-- Task description --
How many lines in the data below contain the string "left"? State that number only.
(Source data)
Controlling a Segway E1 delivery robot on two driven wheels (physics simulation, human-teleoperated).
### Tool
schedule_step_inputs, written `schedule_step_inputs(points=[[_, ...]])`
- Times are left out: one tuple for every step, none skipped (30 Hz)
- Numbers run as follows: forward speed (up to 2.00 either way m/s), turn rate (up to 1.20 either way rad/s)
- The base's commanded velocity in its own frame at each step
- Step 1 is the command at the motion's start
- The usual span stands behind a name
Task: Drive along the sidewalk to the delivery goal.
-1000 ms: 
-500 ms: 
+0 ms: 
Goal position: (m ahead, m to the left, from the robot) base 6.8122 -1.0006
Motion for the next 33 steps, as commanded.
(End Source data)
-- Result of the task --
2